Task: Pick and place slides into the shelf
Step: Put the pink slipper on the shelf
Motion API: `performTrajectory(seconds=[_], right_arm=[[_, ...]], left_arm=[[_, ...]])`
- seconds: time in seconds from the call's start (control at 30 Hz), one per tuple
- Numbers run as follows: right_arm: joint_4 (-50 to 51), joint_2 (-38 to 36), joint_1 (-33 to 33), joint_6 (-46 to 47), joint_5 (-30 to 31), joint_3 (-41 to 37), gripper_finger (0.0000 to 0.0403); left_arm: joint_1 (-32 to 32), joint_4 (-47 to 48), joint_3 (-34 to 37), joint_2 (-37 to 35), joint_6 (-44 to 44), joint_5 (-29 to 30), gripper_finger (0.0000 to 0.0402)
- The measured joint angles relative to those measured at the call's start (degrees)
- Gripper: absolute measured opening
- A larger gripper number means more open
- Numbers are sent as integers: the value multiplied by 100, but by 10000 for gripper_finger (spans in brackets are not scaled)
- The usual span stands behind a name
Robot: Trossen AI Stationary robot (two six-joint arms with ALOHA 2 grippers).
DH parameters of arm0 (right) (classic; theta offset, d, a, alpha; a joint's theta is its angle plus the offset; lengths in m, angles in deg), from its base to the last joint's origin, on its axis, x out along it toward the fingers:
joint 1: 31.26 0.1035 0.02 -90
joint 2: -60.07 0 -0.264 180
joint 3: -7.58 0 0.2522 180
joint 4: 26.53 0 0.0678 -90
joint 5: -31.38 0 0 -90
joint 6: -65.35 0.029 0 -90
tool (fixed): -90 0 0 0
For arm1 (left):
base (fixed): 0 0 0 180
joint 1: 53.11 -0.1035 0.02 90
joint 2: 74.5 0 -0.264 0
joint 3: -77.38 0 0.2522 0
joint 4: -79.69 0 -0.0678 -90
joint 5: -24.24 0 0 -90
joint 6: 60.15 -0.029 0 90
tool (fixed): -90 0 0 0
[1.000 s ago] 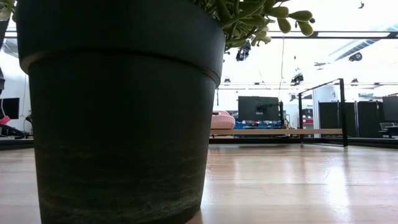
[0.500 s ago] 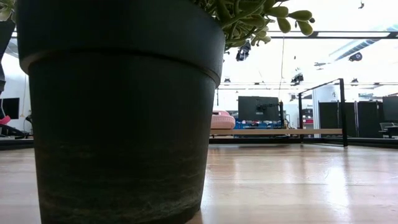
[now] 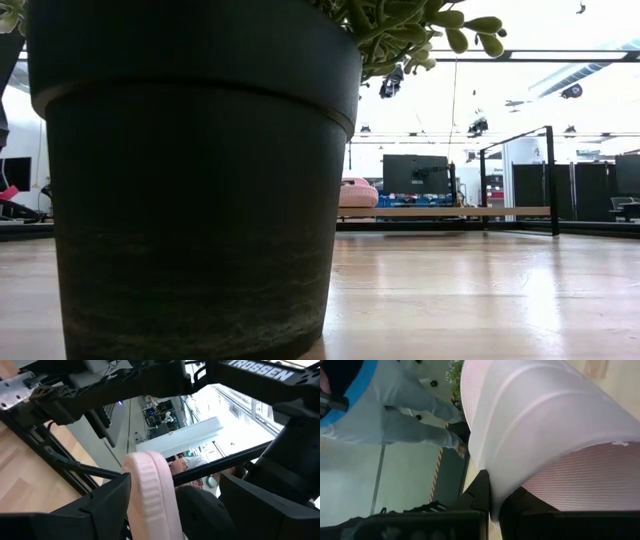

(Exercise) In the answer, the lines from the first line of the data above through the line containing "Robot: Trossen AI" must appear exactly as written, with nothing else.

(Solved problem)
Task: Pick and place slides into the shelf
Step: Put the pink slipper on the shelf
Motion API: `performTrajectory(seconds=[_], right_arm=[[_, ...]], left_arm=[[_, ...]])`
- seconds: time in seconds from the call's start (control at 30 Hz), one per tuple
- Numbers run as follows: right_arm: joint_4 (-50 to 51), joint_2 (-38 to 36), joint_1 (-33 to 33), joint_6 (-46 to 47), joint_5 (-30 to 31), joint_3 (-41 to 37), gripper_finger (0.0000 to 0.0403); left_arm: joint_1 (-32 to 32), joint_4 (-47 to 48), joint_3 (-34 to 37), joint_2 (-37 to 35), joint_6 (-44 to 44), joint_5 (-29 to 30), gripper_finger (0.0000 to 0.0402)
- The measured joint angles relative to those measured at the call's start (degrees)
- Gripper: absolute measured opening
- A larger gripper number means more open
- Numbers are sent as integers: the value multiplied by 100, but by 10000 for gripper_finger (spans in brackets are not scaled)
- The usual span stands behind a name
Robot: Trossen AI Stationary robot (two six-joint arms with ALOHA 2 grippers).

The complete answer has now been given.